> **PROBLEM TO WORK ON**
The answer must be an exact copy of the records, with every picture removed.
=== Begin Enclosure ===
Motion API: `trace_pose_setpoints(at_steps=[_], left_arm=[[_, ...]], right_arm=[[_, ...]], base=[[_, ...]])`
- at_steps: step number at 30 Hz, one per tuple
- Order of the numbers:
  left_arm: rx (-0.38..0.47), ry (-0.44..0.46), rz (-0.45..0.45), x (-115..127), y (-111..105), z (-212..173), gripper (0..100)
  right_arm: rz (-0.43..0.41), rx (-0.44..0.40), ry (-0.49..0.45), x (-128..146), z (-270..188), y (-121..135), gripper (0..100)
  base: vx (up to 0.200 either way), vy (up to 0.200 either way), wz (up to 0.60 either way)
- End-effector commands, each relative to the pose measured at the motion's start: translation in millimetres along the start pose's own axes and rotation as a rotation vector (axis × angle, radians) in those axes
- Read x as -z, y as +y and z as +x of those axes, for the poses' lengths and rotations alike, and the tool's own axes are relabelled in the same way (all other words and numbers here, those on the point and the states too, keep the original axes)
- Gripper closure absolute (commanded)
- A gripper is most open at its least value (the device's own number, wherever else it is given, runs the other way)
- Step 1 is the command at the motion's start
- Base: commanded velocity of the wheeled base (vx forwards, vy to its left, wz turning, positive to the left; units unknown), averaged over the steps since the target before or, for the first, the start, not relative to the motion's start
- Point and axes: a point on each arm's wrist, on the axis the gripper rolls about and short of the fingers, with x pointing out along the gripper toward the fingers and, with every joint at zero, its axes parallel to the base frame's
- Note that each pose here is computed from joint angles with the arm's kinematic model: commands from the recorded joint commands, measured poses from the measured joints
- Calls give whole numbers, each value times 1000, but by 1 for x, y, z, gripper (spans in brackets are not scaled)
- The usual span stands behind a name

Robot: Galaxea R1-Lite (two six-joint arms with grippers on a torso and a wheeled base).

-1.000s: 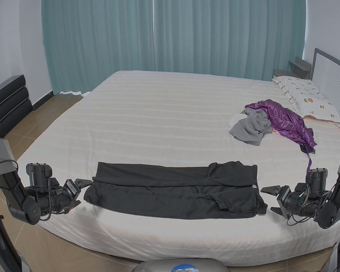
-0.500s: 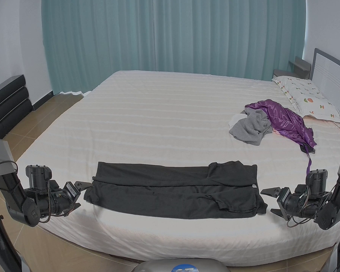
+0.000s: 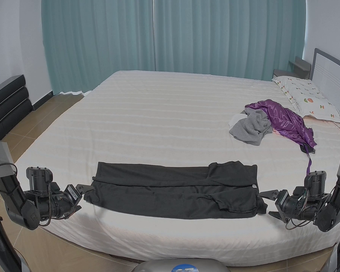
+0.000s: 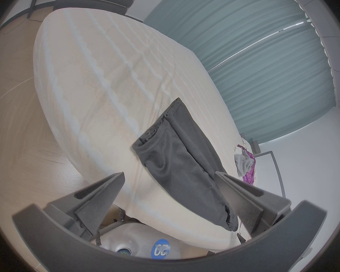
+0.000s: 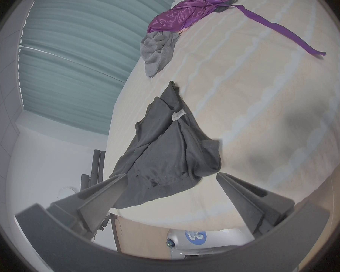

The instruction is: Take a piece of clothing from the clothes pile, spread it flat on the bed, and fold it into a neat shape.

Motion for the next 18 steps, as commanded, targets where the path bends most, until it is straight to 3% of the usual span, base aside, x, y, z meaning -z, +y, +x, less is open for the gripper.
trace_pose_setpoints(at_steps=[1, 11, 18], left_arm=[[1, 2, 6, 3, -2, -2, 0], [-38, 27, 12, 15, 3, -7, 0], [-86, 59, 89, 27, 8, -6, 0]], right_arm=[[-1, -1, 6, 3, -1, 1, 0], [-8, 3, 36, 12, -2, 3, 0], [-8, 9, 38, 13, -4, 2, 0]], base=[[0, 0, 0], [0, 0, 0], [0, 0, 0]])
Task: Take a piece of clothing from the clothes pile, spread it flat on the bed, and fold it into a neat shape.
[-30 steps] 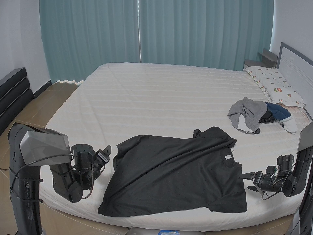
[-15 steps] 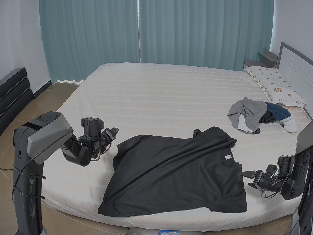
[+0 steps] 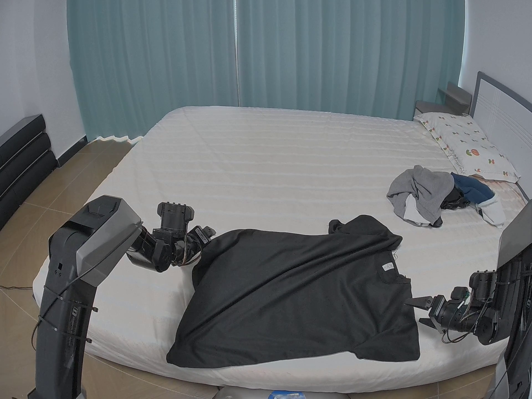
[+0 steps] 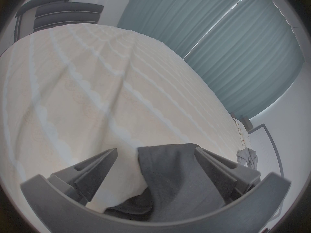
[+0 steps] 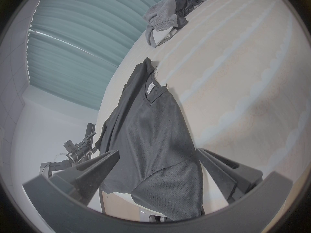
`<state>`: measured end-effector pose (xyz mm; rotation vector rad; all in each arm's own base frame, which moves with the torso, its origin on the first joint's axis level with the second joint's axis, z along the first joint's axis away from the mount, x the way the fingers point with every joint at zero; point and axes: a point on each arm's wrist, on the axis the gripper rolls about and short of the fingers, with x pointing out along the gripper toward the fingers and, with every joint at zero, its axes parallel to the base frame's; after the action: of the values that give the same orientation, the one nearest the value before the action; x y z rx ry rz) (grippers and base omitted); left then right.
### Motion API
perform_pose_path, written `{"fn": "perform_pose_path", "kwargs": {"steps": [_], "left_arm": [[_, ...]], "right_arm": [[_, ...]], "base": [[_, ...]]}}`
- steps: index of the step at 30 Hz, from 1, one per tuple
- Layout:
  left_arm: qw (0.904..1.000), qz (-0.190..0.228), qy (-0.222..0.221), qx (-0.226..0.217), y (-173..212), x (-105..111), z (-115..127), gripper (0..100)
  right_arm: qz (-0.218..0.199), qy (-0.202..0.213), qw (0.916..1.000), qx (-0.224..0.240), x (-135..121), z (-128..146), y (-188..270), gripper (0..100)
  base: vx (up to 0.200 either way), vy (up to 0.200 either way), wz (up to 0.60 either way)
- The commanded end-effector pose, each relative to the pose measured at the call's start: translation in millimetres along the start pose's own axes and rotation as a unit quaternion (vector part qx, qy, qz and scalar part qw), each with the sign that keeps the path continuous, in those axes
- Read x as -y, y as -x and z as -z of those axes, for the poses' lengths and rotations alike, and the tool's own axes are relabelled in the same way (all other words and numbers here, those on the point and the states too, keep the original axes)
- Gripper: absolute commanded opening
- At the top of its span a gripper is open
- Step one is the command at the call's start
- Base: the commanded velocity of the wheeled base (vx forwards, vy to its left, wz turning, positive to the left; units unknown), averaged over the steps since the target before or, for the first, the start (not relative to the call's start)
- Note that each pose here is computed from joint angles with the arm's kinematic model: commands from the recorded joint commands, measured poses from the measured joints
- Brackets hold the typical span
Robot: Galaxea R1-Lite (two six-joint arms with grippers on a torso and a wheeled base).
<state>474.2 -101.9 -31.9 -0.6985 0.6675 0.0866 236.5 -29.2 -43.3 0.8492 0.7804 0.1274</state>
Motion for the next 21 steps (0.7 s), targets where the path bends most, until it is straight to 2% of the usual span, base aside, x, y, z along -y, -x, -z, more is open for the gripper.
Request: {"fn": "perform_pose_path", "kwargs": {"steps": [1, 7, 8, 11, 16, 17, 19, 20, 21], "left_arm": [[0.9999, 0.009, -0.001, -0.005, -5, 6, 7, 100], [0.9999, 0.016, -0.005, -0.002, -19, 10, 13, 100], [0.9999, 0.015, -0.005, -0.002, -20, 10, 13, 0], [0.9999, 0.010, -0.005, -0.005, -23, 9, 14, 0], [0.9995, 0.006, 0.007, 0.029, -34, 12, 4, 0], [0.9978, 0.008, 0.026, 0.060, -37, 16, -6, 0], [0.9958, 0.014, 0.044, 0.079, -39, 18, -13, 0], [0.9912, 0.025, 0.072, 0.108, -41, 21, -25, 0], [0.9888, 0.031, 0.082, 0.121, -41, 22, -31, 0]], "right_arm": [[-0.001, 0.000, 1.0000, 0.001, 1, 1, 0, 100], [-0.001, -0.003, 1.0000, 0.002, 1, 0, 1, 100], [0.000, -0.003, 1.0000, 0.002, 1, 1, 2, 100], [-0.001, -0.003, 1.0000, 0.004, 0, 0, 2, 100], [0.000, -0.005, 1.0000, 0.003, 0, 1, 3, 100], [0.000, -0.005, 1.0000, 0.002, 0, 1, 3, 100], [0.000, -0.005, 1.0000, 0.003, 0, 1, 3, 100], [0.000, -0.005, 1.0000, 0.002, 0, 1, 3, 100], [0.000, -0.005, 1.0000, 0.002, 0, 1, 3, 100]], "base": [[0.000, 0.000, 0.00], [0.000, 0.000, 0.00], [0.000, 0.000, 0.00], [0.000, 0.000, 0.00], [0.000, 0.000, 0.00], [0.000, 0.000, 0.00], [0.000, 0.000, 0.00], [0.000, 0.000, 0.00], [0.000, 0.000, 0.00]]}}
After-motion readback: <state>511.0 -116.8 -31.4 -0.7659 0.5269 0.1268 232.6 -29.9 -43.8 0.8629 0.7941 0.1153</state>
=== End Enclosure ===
> **TASK SOLUTION**
Motion API: `trace_pose_setpoints(at_steps=[_], left_arm=[[_, ...]], right_arm=[[_, ...]], base=[[_, ...]])`
- at_steps: step number at 30 Hz, one per tuple
- Order of the numbers:
  left_arm: rx (-0.38..0.47), ry (-0.44..0.46), rz (-0.45..0.45), x (-115..127), y (-111..105), z (-212..173), gripper (0..100)
  right_arm: rz (-0.43..0.41), rx (-0.44..0.40), ry (-0.49..0.45), x (-128..146), z (-270..188), y (-121..135), gripper (0..100)
  base: vx (up to 0.200 either way), vy (up to 0.200 either way), wz (up to 0.60 either way)
- End-effector commands, each relative to the pose measured at the motion's start: translation in millimetres along the start pose's own axes and rotation as a rotation vector (axis × angle, radians) in those axes
- Read x as -z, y as +y and z as +x of those axes, for the poses' lengths and rotations alike, and the tool's own axes are relabelled in the same way (all other words and numbers here, those on the point and the states too, keep the original axes)
- Gripper closure absolute (commanded)
- A gripper is most open at its least value (the device's own number, wherever else it is given, runs the other way)
- Step 1 is the command at the motion's start
- Base: commanded velocity of the wheeled base (vx forwards, vy to its left, wz turning, positive to the left; units unknown), averaged over the steps since the target before or, for the first, the start, not relative to the motion's start
- Point and axes: a point on each arm's wrist, on the axis the gripper rolls about and short of the fingers, with x pointing out along the gripper toward the fingers and, with every joint at zero, its axes parallel to the base frame's
- Note that each pose here is computed from joint angles with the arm's kinematic model: commands from the recorded joint commands, measured poses from the measured joints
- Calls give whole numbers, each value times 1000, but by 1 for x, y, z, gripper (spans in brackets are not scaled)
- The usual span stands behind a name

Robot: Galaxea R1-Lite (two six-joint arms with grippers on a torso and a wheeled base).

-1.000s: 
-0.500s: 
+0.000s: 
+0.000s: 
+0.000s: 

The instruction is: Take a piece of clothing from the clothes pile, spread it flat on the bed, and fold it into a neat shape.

Motion for the next 18 steps, as commanded, targets where the path bends most, until it is straight to 3% of the usual span, base aside, x, y, z meaning -z, +y, +x, less is open for the gripper.
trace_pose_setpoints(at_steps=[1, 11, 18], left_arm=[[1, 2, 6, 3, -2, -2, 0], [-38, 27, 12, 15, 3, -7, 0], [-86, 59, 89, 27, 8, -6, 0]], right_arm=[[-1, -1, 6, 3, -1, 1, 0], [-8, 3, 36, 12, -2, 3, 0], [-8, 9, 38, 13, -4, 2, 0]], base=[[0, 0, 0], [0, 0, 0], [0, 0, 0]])
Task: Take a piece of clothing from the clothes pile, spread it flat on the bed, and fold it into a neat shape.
[-30 steps] 
[-15 steps] 
[+0 steps] 
[+0 steps] 
[+0 steps] 
`<state>`: measured end-effector pose (xyz mm; rotation vector rad; all in each arm's own base frame, which moves with the torso, its origin on the first joint's axis level with the second joint's axis, z along the first joint's axis away from the mount, x the way the fingers point with every joint at zero; point and axes: a point on each arm's wrist, on the axis the gripper rolls about and short of the fingers, with x pointing out along the gripper toward the fingers and, with every joint at zero, its axes parallel to the base frame's; after the action: of the values that give the same orientation, the one nearest the value before the action; x y z rx ry rz) (grippers and base omitted); left then right.
### Motion API
perform_pose_path, written `{"fn": "perform_pose_path", "kwargs": {"steps": [_], "left_arm": [[_, ...]], "right_arm": [[_, ...]], "base": [[_, ...]]}}`
- steps: index of the step at 30 Hz, from 1, one per tuple
- Layout:
  left_arm: qw (0.904..1.000), qz (-0.190..0.228), qy (-0.222..0.221), qx (-0.226..0.217), y (-173..212), x (-105..111), z (-115..127), gripper (0..100)
  right_arm: qz (-0.218..0.199), qy (-0.202..0.213), qw (0.916..1.000), qx (-0.224..0.240), x (-135..121), z (-128..146), y (-188..270), gripper (0..100)
  base: vx (up to 0.200 either way), vy (up to 0.200 either way), wz (up to 0.60 either way)
- The commanded end-effector pose, each relative to the pose measured at the call's start: translation in millimetres along the start pose's own axes and rotation as a unit quaternion (vector part qx, qy, qz and scalar part qw), each with the sign that keeps the path continuous, in those axes
- Read x as -y, y as -x and z as -z of those axes, for the poses' lengths and rotations alike, and the tool's own axes are relabelled in the same way (all other words and numbers here, those on the point and the states too, keep the original axes)
- Gripper: absolute commanded opening
- At the top of its span a gripper is open
- Step one is the command at the call's start
- Base: the commanded velocity of the wheeled base (vx forwards, vy to its left, wz turning, positive to the left; units unknown), averaged over the steps since the target before or, for the first, the start (not relative to the call's start)
- Note that each pose here is computed from joint angles with the arm's kinematic model: commands from the recorded joint commands, measured poses from the measured joints
- Brackets hold the typical span
Robot: Galaxea R1-Lite (two six-joint arms with grippers on a torso and a wheeled base).
<state>474.2 -101.9 -31.9 -0.6985 0.6675 0.0866 236.5 -29.2 -43.3 0.8492 0.7804 0.1274</state>
Motion for the next 21 steps (0.7 s), targets where the path bends most, until it is straight to 2% of the usual span, base aside, x, y, z along -y, -x, -z, more is open for the gripper.
Request: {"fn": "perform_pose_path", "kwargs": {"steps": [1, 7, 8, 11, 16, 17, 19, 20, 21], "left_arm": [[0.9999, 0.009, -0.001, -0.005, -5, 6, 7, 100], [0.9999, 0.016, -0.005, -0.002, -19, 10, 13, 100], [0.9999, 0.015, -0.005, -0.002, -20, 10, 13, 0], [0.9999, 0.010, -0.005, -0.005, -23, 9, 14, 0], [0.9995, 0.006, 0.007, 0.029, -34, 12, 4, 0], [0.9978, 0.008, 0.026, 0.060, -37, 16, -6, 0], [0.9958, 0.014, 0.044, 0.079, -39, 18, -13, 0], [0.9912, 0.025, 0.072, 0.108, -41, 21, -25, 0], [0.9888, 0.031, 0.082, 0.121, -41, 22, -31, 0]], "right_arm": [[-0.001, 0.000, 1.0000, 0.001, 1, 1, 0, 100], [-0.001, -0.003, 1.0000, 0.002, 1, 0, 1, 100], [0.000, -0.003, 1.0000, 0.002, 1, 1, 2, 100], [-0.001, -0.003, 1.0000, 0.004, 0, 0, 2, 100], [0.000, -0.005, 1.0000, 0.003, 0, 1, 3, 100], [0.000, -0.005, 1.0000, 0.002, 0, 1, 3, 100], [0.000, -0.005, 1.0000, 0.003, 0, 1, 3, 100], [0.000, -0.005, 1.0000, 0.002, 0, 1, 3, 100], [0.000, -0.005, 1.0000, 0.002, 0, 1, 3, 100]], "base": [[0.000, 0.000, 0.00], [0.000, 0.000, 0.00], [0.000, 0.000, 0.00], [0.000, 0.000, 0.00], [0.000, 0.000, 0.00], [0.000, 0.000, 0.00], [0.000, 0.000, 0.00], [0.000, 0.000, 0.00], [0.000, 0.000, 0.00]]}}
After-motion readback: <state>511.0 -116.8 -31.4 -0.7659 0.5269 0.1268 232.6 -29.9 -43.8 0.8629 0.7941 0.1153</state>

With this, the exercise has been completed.